* [TO DO]: The answer should hold exactly the lines of the entries below from the one containing "Now the clear" through the last line, both included.

--

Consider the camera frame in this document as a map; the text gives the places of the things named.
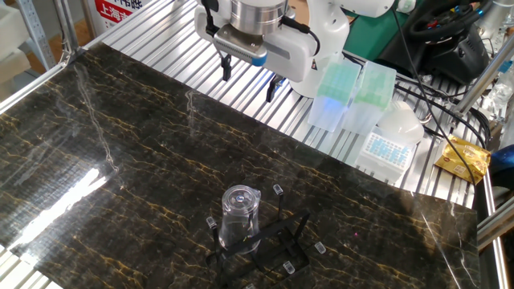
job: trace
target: small clear block
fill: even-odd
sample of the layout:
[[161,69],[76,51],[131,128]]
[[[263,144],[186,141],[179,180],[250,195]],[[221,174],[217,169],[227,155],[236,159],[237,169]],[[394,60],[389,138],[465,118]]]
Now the small clear block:
[[291,264],[291,262],[287,261],[283,264],[283,266],[290,275],[295,273],[295,267]]
[[212,217],[207,218],[207,225],[209,225],[209,228],[214,229],[216,226],[216,221]]
[[282,193],[284,193],[284,190],[282,188],[280,188],[280,185],[273,185],[273,190],[278,195],[281,195]]
[[324,254],[327,251],[327,248],[325,248],[321,242],[316,243],[314,247],[318,250],[318,252],[320,252],[320,254]]

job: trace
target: metal rod
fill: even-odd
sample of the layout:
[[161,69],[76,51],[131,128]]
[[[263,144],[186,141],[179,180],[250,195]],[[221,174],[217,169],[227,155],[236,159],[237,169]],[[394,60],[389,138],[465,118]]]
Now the metal rod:
[[93,25],[93,17],[91,15],[91,7],[89,7],[88,0],[82,0],[82,10],[84,11],[84,18],[86,20],[86,24],[88,25],[89,36],[91,36],[91,40],[95,39],[98,36],[98,32],[95,29],[95,25]]
[[479,230],[482,230],[484,227],[487,226],[487,224],[490,224],[492,222],[494,222],[494,220],[496,218],[498,218],[498,216],[500,214],[502,214],[503,212],[505,212],[506,210],[508,210],[508,208],[514,208],[514,198],[511,198],[510,200],[508,200],[505,204],[503,204],[494,214],[490,215],[489,217],[487,217],[485,220],[483,220],[479,225],[478,225],[478,229]]
[[75,24],[71,18],[70,6],[67,0],[54,0],[55,10],[63,32],[64,51],[61,61],[72,61],[80,49],[79,40],[75,32]]
[[510,217],[507,220],[505,220],[505,223],[503,223],[501,226],[497,226],[494,228],[492,232],[489,234],[481,235],[479,234],[479,241],[478,241],[478,248],[479,251],[483,250],[487,245],[491,244],[492,241],[494,241],[496,238],[500,237],[501,235],[507,233],[510,229],[514,227],[514,218]]
[[491,232],[497,230],[498,228],[504,226],[507,220],[510,220],[514,217],[514,206],[510,204],[504,210],[497,211],[493,215],[487,217],[482,223],[485,222],[485,225],[482,226],[482,223],[479,224],[479,232],[478,238],[479,240],[484,236],[490,234]]
[[487,66],[486,70],[476,80],[475,85],[466,93],[463,100],[454,108],[454,112],[461,115],[466,115],[467,112],[473,107],[473,104],[481,97],[482,93],[485,92],[487,86],[494,80],[498,75],[498,68],[505,62],[506,59],[510,59],[514,55],[514,37],[510,37],[504,46],[500,49],[498,54],[491,63]]

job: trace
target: clear plastic pitcher
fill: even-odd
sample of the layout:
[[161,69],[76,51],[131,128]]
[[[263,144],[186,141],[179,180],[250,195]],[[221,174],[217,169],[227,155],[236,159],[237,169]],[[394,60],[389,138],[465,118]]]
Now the clear plastic pitcher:
[[[223,220],[219,242],[225,249],[259,232],[260,196],[260,191],[245,185],[233,186],[223,194]],[[247,254],[256,250],[259,243],[260,241],[241,250],[238,254]]]

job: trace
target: steering wheel
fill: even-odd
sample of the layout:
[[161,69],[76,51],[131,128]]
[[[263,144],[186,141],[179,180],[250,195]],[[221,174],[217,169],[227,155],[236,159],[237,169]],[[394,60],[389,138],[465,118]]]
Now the steering wheel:
[[453,3],[443,3],[428,10],[410,26],[408,35],[416,42],[439,41],[455,36],[468,29],[491,8],[491,5],[492,0],[483,0],[480,7],[473,10],[471,5],[455,6]]

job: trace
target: yellow bag
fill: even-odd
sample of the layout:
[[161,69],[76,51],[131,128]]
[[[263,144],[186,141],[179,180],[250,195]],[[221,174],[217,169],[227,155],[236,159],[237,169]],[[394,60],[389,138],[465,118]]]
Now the yellow bag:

--

* [SOLUTION FOR THIS TASK]:
Now the clear plastic pitcher:
[[[223,220],[219,242],[225,249],[259,232],[260,196],[260,191],[245,185],[233,186],[223,194]],[[247,254],[256,250],[259,243],[260,241],[241,250],[238,254]]]

job: trace
target: steering wheel
fill: even-odd
sample of the layout:
[[161,69],[76,51],[131,128]]
[[[263,144],[186,141],[179,180],[250,195]],[[221,174],[217,169],[227,155],[236,159],[237,169]],[[394,60],[389,138],[465,118]]]
Now the steering wheel:
[[453,3],[443,3],[428,10],[410,26],[408,35],[416,42],[439,41],[455,36],[468,29],[491,8],[491,5],[492,0],[483,0],[480,7],[473,10],[471,5],[455,6]]

job: trace
target: yellow bag
fill: even-odd
sample of the layout:
[[161,69],[76,51],[131,128]]
[[[263,144],[186,141],[179,180],[250,195]],[[221,174],[217,169],[227,155],[236,159],[237,169]],[[394,60],[389,138],[465,118]]]
Now the yellow bag:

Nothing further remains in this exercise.